What is Atmospheric Plasma Spray ?

What is Atmospheric Plasma Spray ?

The conventional plasma spray process is commonly referred to as air or atmospheric plasma spray (APS). Plasma temperatures in the powder heating region range from about 6000 to 15,000 °C (11,000 to 27,000 °F), significantly above the melting point of any known material. To generate the plasma, an inert gas—typically argon or an argon-hydrogen mixture—is superheated by a dc arc. Powder feedstock is introduced via an inert carrier gas and is accelerated toward the workpiece by the plasma jet. Provisions for cooling or regulating the spray rate may be required to maintain substrate temperatures in the 95 to 205 °C (200 to 400 °F) range. Atmospheric plasma spray guns operate in the range of 20 to 200 kW. Accordingly, spray rates greatly depend on gun design, plasma gases, powder injection schemes, and materials properties, particularly particle characteristics such as size, distribution, melting point, morphology, and apparent density.

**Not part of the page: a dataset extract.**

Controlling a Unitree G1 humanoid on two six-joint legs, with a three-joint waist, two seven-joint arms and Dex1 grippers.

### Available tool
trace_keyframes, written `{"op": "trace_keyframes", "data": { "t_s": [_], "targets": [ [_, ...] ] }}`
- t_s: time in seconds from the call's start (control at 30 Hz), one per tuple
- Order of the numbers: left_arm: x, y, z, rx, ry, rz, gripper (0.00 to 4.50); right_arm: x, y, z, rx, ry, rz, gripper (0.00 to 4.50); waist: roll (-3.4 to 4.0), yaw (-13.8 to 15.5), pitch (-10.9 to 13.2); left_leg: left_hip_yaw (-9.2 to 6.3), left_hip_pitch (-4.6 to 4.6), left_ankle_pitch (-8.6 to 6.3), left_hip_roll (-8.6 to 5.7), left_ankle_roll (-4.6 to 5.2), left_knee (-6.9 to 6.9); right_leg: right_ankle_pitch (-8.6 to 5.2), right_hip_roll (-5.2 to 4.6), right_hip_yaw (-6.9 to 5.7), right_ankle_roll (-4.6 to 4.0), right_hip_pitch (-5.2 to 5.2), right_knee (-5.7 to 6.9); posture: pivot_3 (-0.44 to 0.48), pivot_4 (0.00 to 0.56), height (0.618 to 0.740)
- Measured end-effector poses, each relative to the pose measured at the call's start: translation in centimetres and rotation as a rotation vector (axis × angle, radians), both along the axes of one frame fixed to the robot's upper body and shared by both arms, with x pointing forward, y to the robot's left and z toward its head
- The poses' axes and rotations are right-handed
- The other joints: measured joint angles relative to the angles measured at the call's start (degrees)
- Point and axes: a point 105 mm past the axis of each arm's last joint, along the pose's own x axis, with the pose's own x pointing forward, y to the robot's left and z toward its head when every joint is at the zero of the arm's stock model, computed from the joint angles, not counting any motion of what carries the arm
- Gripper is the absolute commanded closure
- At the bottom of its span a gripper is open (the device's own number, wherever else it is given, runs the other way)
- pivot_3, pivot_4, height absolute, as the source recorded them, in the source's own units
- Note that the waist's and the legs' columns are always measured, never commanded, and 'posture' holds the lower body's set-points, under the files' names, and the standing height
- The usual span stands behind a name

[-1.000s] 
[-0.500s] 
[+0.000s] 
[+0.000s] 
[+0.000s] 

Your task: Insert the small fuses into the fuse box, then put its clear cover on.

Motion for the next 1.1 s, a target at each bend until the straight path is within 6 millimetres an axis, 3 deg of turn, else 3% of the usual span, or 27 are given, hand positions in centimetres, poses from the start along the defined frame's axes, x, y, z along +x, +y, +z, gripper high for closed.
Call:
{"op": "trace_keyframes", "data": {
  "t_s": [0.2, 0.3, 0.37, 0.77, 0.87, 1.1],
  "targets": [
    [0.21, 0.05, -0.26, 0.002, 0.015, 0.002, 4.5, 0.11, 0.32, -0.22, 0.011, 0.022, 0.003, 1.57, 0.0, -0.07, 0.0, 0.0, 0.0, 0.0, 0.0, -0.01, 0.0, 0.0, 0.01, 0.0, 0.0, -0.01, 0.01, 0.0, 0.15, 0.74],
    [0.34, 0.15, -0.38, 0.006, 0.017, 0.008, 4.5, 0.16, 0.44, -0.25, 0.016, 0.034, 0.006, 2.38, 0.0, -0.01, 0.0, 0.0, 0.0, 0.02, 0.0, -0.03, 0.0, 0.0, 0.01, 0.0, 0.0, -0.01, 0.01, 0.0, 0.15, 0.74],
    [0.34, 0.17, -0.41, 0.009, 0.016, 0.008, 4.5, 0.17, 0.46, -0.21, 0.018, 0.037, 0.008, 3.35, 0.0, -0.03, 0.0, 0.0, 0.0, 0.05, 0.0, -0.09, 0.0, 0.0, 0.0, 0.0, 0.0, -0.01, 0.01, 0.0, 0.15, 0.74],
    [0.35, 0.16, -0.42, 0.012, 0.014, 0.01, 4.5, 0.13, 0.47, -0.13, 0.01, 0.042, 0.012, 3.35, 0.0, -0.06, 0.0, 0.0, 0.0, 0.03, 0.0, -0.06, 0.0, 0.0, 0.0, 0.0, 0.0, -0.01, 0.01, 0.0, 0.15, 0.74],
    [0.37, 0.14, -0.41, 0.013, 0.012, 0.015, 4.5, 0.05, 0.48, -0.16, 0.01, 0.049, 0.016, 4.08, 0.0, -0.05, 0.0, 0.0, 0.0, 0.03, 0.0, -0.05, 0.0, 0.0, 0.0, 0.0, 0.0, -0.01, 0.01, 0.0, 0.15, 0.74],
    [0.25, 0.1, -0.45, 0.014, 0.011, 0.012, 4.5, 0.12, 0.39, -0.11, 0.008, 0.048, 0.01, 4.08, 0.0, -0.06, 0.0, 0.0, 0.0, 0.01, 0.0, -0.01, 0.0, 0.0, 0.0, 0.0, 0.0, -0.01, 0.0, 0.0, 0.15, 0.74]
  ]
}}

Components of Atmospheric Plasma System
Coating Characteristics
In plasma sprayed coatings, the hot gas jet created by a plasma arc expands, entrains powder particles, heats the particles, and accelerates them toward the substrate, where they impact, deform, and resolidify to form a coating. The high degree of particle melting and relatively high particle velocity of plasma lead to higher deposit densities and bond strengths compared to most flame and electric arc spray coatings. The low porosity of plasma sprayed coatings can equal that of HVOF and detonation-gun-type coatings, exceeding 99%, depending, of course, on material properties, gun type, and configuration. The high quality of a plasma spray coating microstructure results from the high particle/ droplet kinetic energy, which effectively deforms the impacting particles, and the high degree of heating/melting that facilitates particle deformation and flow.